WiTricity compared using a 50kW plug-in load to 24kW wireless charging with the fleet running two 8-hour shifts, leaving four hours per shift for charging and depositing operations. The study found that wireless charging instead of plug-in charging:

  • Double the duration of charging operations. Indeed, wireless charging stations can be installed at key locations in the depot – loading docks, cleaning areas, parking areas – so that vehicles can recharge in parallel with other depot operations simply by logging in. guarantor as they normally would.
  • Halves peak electrical demand for depot. Spreading the load load over more time means that utility demand loads are lower. This also has the added benefit of reducing the overall strain on the power grid.

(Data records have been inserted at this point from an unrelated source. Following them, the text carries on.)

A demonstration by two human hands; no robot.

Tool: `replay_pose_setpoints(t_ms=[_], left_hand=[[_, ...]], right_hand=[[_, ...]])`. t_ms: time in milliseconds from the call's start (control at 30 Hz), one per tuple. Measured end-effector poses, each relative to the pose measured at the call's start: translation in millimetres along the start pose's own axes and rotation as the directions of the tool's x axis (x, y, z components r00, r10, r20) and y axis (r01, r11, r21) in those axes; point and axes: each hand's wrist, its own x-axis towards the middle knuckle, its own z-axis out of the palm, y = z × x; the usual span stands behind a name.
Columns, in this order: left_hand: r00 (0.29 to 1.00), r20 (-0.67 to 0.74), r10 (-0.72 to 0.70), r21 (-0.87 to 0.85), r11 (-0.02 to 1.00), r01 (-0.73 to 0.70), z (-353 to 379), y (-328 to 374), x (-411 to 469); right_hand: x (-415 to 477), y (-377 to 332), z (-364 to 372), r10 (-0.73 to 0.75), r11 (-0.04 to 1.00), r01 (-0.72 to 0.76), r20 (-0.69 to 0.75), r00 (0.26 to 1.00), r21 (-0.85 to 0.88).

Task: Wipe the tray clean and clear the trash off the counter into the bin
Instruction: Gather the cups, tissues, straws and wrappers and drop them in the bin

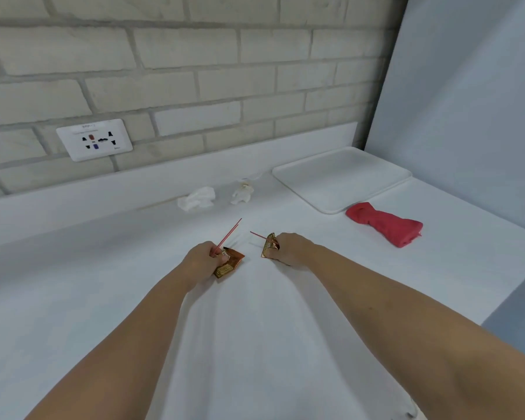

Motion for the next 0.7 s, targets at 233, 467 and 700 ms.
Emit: replay_pose_setpoints(t_ms=[233,467,700], left_hand=[[0.997,0.04,0.069,0.073,0.995,-0.072,73.1,38.2,-45.0],[0.965,0.172,0.197,0.089,0.973,-0.214,170.8,96.5,-100.5],[0.933,0.179,0.312,0.145,0.929,-0.339,249.2,135.3,-156.1]], right_hand=[[-92.8,73.4,-26.5,0.115,0.972,-0.137,0.12,0.986,0.193],[-181.4,175.6,-36.5,0.248,0.914,-0.281,0.145,0.958,0.294],[-258.9,246.4,-28.3,0.186,0.848,-0.241,0.162,0.969,0.471]])
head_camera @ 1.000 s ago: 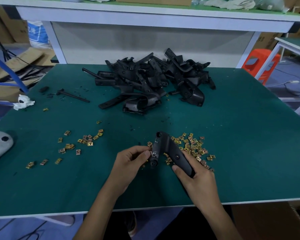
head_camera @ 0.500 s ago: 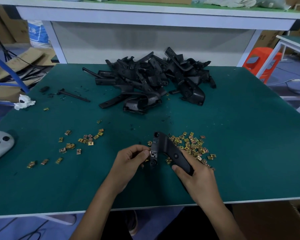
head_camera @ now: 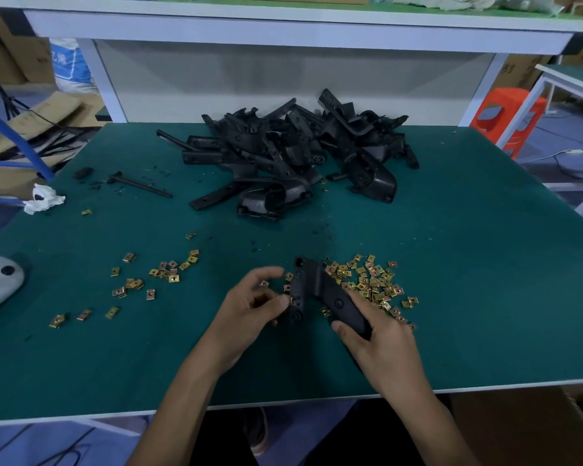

  • Decreases exposure to back-up power generation infrastructure and operating costs. Similar to peak load calculations for power demand charges, the demand for electricity from backup power sources such as micro-turbines or traditional diesel generators is also reduced.
  • Reduces labor and maintenance costs. With wireless charging, no human intervention is required to plug in and unplug, increasing battery life and reducing labor costs. Plus, wireless charging requires very little maintenance as there are no serviceable parts, active cooling, or mechanical connectors that wear out or need to be replaced.

WiTricity Information: witricity.com / Study information here.